There is one more scene, the gentlest in the poem, and I am prepared to argue the funniest. The goddess, having watched twenty years of this, does the couple one final favor. She holds back the dawn. Literally. She keeps the horses of the morning standing in their stalls so the night can run as long as these two need it to. The most powerful being in the story surveys a man and a woman who have just found each other after two decades, one massacre, and a furniture exam, and concludes that what they need is a longer night. And here is what they do with it. The poem is discreet. It grants them the obvious, briefly, and then reports, with a perfectly straight face, that afterward the two of them lay there and took their real pleasure in talking. She goes first: the suitors, the shroud, three years of undoing the day’s weaving by torchlight while a hundred grown men ate her out of house and home downstairs. Then he goes. The whole twenty years, the storms, the giant, and the two goddesses he had lived with along the way, both of whom he files, in the telling, under delays. I have been married. I have my suspicions.
Consider what this scene is up against now. A modern couple, handed one divinely suspended night, the sun itself waiting on them, would spend the first forty minutes of eternity deciding what to watch. I say this with love and firsthand knowledge. We have since built an entire economy around buying back small aftermarket versions of what the goddess did for free. Date night is a stopped clock you pay for, plus fifteen dollars an hour to a teenager to supervise the consequences of the previous ones. Couples therapy is a stopped clock that bills by the hour, an arrangement the original made impossible, since the hour declined to move. And the four most frightening words in a modern marriage, the ones that make grown adults suddenly remember an urgent email, are the exact words this poem hands its hero as the grand prize. We need to talk. All night. On purpose. With the horses held.

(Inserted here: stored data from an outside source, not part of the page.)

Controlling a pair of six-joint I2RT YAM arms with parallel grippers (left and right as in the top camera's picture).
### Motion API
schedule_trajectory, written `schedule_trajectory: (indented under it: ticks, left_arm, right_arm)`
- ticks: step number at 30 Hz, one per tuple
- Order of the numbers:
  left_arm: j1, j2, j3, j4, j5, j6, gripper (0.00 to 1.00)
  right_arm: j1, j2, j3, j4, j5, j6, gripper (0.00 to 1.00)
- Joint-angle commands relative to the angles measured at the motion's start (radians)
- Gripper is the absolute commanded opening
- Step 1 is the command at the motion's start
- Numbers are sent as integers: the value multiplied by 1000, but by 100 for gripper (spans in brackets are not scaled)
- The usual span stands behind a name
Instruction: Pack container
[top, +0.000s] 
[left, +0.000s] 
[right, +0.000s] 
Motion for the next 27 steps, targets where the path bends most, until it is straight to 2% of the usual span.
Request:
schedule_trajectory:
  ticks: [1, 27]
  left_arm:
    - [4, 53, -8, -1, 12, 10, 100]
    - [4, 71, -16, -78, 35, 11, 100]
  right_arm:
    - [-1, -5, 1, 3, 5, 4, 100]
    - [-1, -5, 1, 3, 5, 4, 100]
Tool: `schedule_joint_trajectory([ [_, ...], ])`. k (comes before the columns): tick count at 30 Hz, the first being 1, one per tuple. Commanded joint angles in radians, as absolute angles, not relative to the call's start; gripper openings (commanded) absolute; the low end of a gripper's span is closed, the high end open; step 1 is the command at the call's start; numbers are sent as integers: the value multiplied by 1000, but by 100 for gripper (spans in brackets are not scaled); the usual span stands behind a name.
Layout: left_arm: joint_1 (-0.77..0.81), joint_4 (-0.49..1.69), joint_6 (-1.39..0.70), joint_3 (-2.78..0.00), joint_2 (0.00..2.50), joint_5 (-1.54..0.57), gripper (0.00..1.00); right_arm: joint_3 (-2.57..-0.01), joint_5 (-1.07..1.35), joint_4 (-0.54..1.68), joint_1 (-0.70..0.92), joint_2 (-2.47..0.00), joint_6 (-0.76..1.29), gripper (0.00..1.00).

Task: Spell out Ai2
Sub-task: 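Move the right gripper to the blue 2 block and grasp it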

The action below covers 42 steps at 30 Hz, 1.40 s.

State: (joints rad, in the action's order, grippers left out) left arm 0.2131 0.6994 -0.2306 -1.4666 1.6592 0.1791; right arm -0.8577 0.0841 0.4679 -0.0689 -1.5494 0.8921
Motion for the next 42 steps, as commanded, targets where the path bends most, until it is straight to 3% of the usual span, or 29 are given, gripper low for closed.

Which is, I have come to think, what all the testing was for. The treasure his sailors stacked beside him on the beach gets hidden in a cave and, as far as the poem cares, is never spoken of again. The prize was the conversation. The point of proving who you are is that one person, at the end of it, finally gets the unedited version. Everyone else gets the monsters.

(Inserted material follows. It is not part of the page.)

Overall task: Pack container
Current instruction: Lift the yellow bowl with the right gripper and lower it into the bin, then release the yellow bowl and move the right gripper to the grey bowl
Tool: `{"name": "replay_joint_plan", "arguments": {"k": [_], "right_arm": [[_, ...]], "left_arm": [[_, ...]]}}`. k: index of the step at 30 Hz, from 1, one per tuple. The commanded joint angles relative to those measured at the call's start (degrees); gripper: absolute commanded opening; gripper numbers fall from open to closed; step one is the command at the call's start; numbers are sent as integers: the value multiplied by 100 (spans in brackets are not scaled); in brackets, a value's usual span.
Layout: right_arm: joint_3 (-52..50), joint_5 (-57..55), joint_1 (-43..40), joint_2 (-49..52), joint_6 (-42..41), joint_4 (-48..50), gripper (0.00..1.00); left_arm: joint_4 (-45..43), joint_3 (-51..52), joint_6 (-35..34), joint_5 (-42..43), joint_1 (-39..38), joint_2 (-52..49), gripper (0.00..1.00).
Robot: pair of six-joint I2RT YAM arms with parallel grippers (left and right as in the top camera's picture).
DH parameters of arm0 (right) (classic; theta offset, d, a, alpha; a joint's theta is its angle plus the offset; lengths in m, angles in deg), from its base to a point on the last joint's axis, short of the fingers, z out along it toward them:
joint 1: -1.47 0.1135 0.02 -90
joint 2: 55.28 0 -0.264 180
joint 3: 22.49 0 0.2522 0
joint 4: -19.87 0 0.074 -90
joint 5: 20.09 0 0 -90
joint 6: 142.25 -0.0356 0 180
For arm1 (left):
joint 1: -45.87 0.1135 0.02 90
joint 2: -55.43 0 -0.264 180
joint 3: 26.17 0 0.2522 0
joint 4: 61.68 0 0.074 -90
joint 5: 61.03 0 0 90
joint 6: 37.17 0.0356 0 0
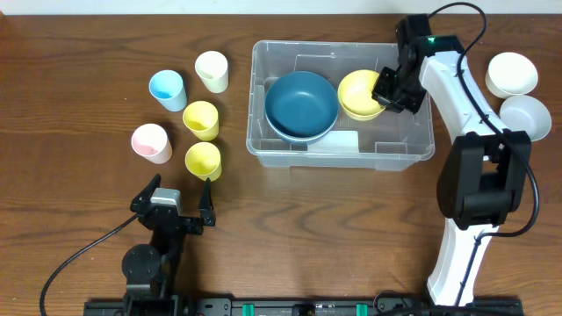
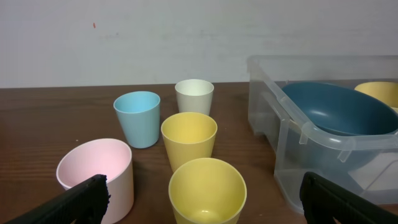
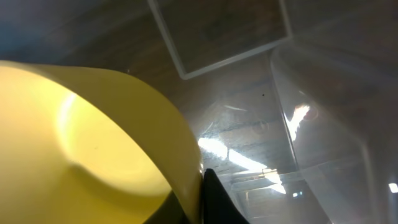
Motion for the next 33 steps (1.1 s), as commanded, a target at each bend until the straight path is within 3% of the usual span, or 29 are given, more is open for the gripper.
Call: {"name": "replay_joint_plan", "arguments": {"k": [1,5,8,10,18,21,29,33], "right_arm": [[-4,37,46,87,-68,20,11],[-4,37,46,87,-68,24,21],[-4,39,46,87,-66,24,40],[-4,39,46,87,-61,22,47],[293,243,28,-85,330,-155,58],[702,284,7,-271,538,-433,65],[2376,216,-352,-946,713,-1606,98],[2660,-470,-870,-1416,282,-2092,99]], "left_arm": [[186,103,79,83,24,35,98],[186,103,79,83,24,35,98],[186,103,76,83,24,35,98],[186,103,79,83,24,35,98],[186,103,79,83,24,35,98],[186,103,79,83,24,35,98],[186,103,79,83,24,35,98],[186,103,79,83,24,35,98]]}}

My wife and I chose our word last month. This took longer than it should have, and the delay was my fault, because it turns out I have an occupational problem. I have spent most of my adult life publishing the contents of my own head. The street I grew up on is sitting in the second paragraph of this essay, which means I owe my bank a phone call the moment I finish it. The flat I was raised in is in print. So are the songs my father played on Sunday afternoons, and the restaurant where I learned to save the butter for last. A personal essayist is a man who gives away his own security questions for a living, one warm little paragraph at a time. So we went back past all of it, to a Tamil word from long before I ever wrote anything down. It has never been on a page. Exactly one reader would recognize it, and you may know her by now.